Em uma noite de véspera de feriado, centenas de alunos e professores da USP se deslocavam pelo prédio em busca de uma sala grande suficiente para acomodá-los. O evento promovido pela Faculdade de Filosofia, Letras e Ciências Humanas (FFLCH) traria professores da casa para discutir o cenário político atual. Depois de entrarem e saírem quatro vezes de salas e auditórios, as palestras foram transferidas para o vão livre do prédio de História, único espaço onde caberia tanta gente.

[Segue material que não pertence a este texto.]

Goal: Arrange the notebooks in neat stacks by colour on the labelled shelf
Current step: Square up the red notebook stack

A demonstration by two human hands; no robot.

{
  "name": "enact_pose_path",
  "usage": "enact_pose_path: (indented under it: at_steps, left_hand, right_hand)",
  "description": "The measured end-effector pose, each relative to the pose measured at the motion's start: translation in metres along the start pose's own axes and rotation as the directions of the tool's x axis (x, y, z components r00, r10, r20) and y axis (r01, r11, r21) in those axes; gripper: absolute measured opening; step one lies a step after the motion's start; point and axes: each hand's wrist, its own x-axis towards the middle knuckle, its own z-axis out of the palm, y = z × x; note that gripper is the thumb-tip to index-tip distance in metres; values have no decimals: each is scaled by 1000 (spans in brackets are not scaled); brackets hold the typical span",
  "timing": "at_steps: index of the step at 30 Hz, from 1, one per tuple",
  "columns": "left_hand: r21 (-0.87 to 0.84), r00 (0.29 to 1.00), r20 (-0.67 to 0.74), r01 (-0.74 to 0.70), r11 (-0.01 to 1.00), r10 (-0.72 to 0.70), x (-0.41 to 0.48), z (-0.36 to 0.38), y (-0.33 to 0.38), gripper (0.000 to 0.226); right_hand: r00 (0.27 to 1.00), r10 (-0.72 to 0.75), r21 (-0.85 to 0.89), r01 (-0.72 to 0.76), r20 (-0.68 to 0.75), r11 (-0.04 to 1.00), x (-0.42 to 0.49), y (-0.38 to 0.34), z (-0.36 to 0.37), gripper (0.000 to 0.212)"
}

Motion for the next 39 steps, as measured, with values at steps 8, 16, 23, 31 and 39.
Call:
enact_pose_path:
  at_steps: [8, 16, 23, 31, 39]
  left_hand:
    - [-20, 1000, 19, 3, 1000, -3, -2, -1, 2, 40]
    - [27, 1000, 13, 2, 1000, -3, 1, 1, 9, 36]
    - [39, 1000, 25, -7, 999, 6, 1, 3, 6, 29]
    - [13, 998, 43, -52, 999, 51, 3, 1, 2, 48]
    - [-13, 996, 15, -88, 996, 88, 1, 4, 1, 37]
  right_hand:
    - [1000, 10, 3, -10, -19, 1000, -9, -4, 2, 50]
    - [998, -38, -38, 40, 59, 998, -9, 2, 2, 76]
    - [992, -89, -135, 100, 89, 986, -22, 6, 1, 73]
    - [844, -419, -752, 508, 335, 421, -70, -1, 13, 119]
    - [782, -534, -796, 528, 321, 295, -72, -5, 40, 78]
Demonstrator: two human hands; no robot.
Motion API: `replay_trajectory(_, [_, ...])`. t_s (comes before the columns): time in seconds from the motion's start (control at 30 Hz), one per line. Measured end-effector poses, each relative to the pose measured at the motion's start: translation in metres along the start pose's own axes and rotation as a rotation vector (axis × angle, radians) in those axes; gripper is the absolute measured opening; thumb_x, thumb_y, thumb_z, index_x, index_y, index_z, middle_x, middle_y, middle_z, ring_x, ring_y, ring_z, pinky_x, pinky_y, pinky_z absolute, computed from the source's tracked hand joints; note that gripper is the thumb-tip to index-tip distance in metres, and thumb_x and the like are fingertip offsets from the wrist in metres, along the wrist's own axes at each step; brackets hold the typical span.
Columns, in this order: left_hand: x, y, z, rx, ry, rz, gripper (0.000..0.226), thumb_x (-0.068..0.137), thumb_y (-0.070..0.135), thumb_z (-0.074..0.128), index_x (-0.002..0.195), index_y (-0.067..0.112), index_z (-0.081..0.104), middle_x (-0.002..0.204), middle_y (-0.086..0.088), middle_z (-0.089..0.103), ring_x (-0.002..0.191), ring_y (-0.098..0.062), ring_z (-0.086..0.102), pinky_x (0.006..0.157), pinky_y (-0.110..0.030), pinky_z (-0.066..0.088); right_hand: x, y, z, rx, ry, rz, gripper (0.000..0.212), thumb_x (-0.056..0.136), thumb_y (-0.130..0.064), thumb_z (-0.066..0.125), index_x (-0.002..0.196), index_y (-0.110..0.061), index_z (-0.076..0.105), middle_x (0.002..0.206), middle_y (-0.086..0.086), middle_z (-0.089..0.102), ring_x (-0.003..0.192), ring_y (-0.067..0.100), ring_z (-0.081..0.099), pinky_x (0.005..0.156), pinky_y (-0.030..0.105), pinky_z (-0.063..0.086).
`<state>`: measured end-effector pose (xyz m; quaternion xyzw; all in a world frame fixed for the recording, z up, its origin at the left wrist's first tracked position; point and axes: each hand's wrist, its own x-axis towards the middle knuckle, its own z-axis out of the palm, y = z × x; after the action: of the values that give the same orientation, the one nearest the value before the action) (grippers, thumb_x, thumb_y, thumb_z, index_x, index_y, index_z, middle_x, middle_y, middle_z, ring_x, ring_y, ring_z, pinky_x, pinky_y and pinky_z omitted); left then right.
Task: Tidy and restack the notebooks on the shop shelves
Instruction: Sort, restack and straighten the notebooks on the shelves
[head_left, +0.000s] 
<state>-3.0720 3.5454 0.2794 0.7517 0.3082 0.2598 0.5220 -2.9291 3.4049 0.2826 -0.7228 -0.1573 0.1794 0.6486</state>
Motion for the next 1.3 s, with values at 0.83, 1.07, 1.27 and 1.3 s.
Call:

“Muitos acham que podem nos amedrontar, mas ninguém vai abrir mão dessa profissão”, gritava no microfone o professor da USP e cientista político André Singer, que foi porta-voz do governo Lula. Os rostos desolados pelo resultado recente da eleição presidencial procuravam esperança. “O papel das humanas é trabalhar o pensamento crítico e o clima não está favorável para isso”, comentava o professor da unidade Gustavo Venturi, na plateia.

A Faculdade de Filosofia foi um dos marcos da resistência à Ditadura Militar. Desde então, tem sido associada a um reduto de esquerda. Assim que foi declarada a vitória de Jair Bolsonaro, integrantes de grupos de direita da USP passaram a se organizar para, no dia seguinte, “marchar em direção à FFLCH”. Os estudantes da unidade, por sua vez, rapidamente se juntaram para “combater os fascistas”. A reitoria foi avisada, colocou a Polícia Militar para acompanhar ambos os protestos e não houve confronto.

“Eu nem vim à aula, de medo do que aconteceria. A FFLCH e outros cursos da área de humanas são o foco de resistência e por isso são alvos”, diz a estudante de História. Nenhum dos alunos ouvidos pela reportagem quis que seu nome fosse publicado. “Foi um preâmbulo do que pode acontecer nesses quatro anos”, completa o colega.

Na mesma semana pós eleições, os alunos da Faculdade de Economia e Administração (FEA) se surpreenderam com a foto postada em redes sociais de colegas portando armas, vestidos com roupas militares e fazendo insultos a petistas. “Isso mancha a imagem da universidade, faz com que a gente seja visto como fascista e reforça um estereótipo que somos de direita”, comenta um aluno de Administração de Empresas.

“É preciso entender que não existe um bloco homogêneo para esquerda ou para a direita na universidade, isso é estigma. Dependendo da área, há uma tendência, mas que muda de acordo com o contexto histórico”, diz o professor de História Medieval da USP, Flavio Campos.

Outro professor, físico, que não quis que seu nome fosse publicado, concorda. “É injusto achar que universidades são antros de comunistas, as pessoas têm pensamento crítico.” Para eles, essa ideia acaba aumentando os conflitos e desvalorizando o papel das instituições. “O espaço da universidade é o da pluralidade.”

Verbas

Diante do quadro atual, professores e pesquisadores de áreas como gênero e sexualidade se preocupam com a diminuição de verbas para pesquisas. Agências federais são as grandes financiadoras da Ciência no País. “O que nos assusta é a falta de conhecimento básico, reduzir gênero a uma ideologia simplista. Pesquisamos situações de mulheres na sociedade, sexualidade, bullying”, diz a professora de uma universidade pública do Rio, que pediu anonimato.

Os estudos de gênero existem desde a década de 70, são reconhecidos como uma área importante da sociologia e têm crescido. Segundo outra pesquisadora, falar de gênero na escola significa ensinar as crianças a identificar uma violência sexual e respeitar umas as outras a despeito da diversidade. “Não se combate a pedofilia jogando a discussão sobre sexualidade para debaixo do tapete”, diz.

Há ainda temores de menos verbas para Humanas em geral e para a ciência básica. “O governo eleito parece querer favorecer a pesquisa aplicada, que dê mais resultado”, diz um aluno de doutorado em astronomia. As informações são do jornal O Estado de S. Paulo.